TEMPO.CO, Jakarta - Dewan Perwakilan Rakyat (DPR) menyetujui Rancangan Undang-Undang tentang Kesejahteraan Ibu dan Anak pada Fase Seribu Hari Pertama Kehidupan (RUU KIA) menjadi UU KIA. Beleid ini memberikan hak cuti melahirkan bagi ibu pekerja dan suaminya selama masa persalinan.
Wakil Ketua Komisi VIII DPR Diah Pitaloka menjelaskan, undang-undang ini memungkinkan seorang ibu pekerja yang telah bersalin berhak memperoleh cuti melahirkan paling singkat tiga bulan. Namun dalam kondisi khusus, seorang ibu pekerja dapat mengambil cuti paling lama enam bulan.
"Ibu yang bekerja yang menggunakan hak cuti melahirkan tidak dapat diberhentikan,” ujar dia dalam Rapat Paripurna DPR ke-19 Masa Persidangan V Tahun Sidang 2023–2024 di Kompleks Parlemen, Senayan, Jakarta Pusat pada Selasa, 4 Juni 2024.

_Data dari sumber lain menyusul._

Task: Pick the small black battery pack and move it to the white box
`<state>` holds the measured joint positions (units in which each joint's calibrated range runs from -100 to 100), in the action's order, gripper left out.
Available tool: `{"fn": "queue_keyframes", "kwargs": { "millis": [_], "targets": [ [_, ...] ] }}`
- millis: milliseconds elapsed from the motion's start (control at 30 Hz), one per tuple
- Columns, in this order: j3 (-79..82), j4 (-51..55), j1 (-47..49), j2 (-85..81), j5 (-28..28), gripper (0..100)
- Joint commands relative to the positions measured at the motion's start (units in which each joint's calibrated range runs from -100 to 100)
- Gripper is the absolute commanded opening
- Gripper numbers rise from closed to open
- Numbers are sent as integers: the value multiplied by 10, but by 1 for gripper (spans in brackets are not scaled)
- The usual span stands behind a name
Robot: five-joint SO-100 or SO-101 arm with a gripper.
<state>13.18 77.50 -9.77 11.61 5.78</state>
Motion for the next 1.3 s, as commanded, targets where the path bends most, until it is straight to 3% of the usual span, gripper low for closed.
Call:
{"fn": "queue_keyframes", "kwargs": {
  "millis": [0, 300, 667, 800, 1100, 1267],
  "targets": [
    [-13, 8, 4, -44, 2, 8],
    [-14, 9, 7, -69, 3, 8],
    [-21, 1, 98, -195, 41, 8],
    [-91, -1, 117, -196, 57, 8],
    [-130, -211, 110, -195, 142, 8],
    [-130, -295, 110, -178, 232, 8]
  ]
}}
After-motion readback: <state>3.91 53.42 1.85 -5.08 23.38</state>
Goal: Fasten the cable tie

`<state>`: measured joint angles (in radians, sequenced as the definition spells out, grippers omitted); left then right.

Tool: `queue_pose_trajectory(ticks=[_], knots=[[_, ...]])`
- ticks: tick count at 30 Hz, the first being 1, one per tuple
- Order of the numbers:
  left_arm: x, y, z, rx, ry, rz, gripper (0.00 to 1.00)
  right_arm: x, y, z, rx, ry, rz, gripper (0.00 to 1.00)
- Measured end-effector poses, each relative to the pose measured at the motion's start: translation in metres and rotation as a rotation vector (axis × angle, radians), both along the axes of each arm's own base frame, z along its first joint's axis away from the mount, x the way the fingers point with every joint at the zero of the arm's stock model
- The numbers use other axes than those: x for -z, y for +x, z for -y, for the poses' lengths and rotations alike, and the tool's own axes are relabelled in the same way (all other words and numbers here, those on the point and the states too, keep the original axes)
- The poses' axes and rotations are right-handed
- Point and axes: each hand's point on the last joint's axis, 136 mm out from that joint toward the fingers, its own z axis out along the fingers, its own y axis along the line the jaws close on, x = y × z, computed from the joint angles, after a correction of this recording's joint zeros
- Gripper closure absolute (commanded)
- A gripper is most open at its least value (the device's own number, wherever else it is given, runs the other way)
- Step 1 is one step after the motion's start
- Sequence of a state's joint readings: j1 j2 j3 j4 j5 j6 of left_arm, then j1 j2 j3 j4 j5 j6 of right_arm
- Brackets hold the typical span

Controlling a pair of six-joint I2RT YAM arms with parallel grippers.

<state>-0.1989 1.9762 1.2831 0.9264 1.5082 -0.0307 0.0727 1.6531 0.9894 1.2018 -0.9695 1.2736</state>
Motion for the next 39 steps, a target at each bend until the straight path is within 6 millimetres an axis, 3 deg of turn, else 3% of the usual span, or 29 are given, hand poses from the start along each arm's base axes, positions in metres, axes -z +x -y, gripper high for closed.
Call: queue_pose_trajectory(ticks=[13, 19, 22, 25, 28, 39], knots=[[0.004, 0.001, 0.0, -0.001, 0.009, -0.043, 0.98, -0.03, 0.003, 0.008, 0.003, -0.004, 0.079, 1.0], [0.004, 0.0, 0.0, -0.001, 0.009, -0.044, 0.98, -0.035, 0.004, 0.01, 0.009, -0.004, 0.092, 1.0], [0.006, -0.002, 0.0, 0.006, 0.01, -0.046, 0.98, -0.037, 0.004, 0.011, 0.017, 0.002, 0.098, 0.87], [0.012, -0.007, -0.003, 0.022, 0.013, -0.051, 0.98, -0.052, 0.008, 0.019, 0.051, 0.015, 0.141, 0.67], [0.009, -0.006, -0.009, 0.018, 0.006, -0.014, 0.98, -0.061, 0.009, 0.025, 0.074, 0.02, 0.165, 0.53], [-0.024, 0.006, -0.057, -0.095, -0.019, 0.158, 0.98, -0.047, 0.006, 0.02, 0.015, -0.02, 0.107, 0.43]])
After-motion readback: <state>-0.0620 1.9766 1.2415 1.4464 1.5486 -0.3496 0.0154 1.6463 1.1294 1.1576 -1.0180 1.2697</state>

Ketua Umum Federasi Serikat Buruh Persatuan Indonesia (FSBPI) Jumisah menyatakan pasal hak cuti melahirkan hingga enam bulan justru berpeluang menyingkirkan tenaga kerja perempuan yang sudah menikah. Dengan adanya ketentuan itu, dia mengatakan perusahaan akan cenderung memilih mempekerjakan perempuan yang masih lajang.

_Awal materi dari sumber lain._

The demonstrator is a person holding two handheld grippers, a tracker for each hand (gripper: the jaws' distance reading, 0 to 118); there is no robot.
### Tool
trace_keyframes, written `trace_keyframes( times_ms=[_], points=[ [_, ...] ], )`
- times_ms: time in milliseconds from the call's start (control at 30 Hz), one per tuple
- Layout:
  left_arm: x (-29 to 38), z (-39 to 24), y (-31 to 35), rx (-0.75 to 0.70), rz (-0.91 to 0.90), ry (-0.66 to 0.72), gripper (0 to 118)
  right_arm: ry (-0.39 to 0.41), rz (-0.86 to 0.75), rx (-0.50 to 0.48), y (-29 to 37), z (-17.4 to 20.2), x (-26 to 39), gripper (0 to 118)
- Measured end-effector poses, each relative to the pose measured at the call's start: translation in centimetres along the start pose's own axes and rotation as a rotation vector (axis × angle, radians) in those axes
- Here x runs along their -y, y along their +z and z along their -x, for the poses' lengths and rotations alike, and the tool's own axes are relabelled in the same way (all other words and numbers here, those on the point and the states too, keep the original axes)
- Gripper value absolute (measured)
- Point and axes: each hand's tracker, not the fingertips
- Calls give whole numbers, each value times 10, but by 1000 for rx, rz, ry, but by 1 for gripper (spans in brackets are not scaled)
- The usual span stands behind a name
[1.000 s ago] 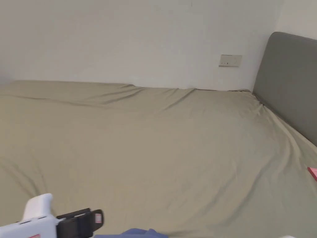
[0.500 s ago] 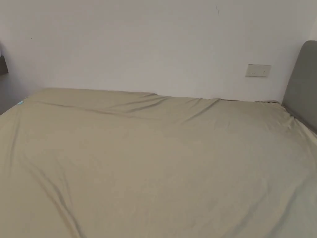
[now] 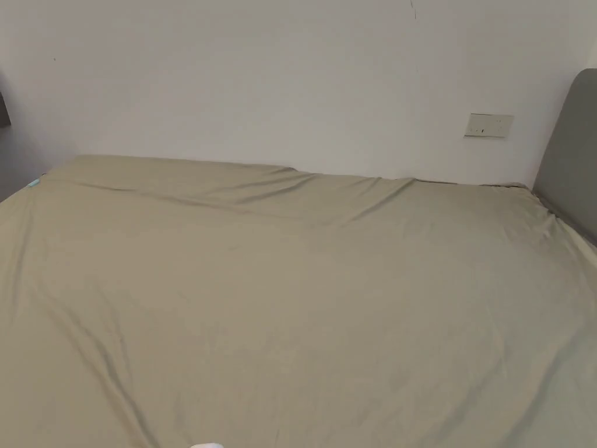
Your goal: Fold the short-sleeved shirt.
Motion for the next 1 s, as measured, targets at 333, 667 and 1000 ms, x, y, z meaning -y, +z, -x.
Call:
trace_keyframes(
  times_ms=[333, 667, 1000],
  points=[
    [-8, 77, 83, -54, -111, 144, 13, -26, -237, 8, 77, 4, 17, 7],
    [-3, 229, 264, -292, -236, 343, 13, -26, -344, 91, 128, 19, 23, 7],
    [-4, 276, 363, -822, -159, 387, 14, -76, -386, 153, 137, 38, 53, 7]
  ],
)
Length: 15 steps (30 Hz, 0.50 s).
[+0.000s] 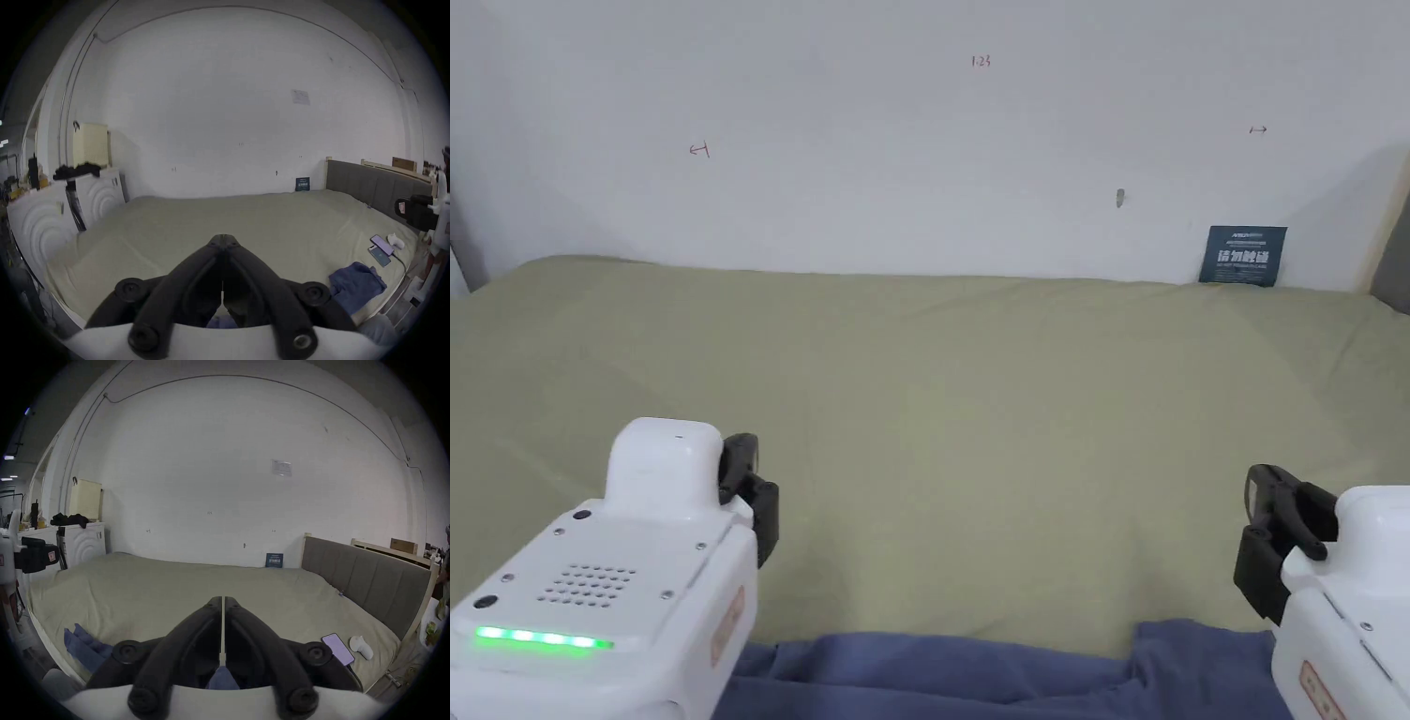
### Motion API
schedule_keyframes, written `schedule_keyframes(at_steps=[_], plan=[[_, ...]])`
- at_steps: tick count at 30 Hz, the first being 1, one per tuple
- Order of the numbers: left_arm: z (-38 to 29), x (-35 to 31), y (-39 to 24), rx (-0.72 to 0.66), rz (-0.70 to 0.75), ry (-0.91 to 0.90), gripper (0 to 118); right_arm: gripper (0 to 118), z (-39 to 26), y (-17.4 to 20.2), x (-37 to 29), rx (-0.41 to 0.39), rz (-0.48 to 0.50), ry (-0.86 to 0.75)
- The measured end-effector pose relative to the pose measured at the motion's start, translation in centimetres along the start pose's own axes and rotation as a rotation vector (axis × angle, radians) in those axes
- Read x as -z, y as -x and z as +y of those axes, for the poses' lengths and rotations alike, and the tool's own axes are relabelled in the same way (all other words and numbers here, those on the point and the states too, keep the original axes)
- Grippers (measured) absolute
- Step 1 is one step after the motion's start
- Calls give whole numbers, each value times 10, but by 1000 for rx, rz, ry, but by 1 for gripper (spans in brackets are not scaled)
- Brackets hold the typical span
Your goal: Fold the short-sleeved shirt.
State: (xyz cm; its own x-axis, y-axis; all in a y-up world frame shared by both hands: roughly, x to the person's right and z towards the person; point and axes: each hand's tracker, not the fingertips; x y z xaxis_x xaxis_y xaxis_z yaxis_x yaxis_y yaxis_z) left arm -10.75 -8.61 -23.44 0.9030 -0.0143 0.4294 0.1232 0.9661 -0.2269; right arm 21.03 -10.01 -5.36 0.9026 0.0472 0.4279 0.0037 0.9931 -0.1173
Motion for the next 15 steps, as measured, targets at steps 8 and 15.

“Justru itu adalah upaya-upaya untuk menyingkirkan hubungan (kerja) secara sistematis,” ujar dia saat dihubungi, Rabu, 5 Juni 2024.
Berikut sederen ketentuan tentang hak cuti melahirkan bagi ibu dan suami yang diatur dalam UU KIA:
Ibu pekerja berhak dapat cuti melahirkan paling lama enam bulan
Pasal 4 ayat (3) UU KIA menyebutkan, ibu yang bekerja berhak mendapatkan cuti melahirkan dengan ketentuan paling singkat tiga bulan pertama. Periode cuti dapat diperpanjang hingga tiga bulan berikutnya jika terdapat kondisi khusus yang dibuktikan dengan surat keterangan dokter.
Dalam butir b pasal yang sama, ibu yang bekerja berhak mendapatkan waktu istirahat 1,5 bulan atau sesuai dengan surat keterangan dokter, dokter kebidanan dan kandungan, atau bidan jika mengalami keguguran.
Selanjutnya: Ibu pekerja tidak dapat diberhentikan....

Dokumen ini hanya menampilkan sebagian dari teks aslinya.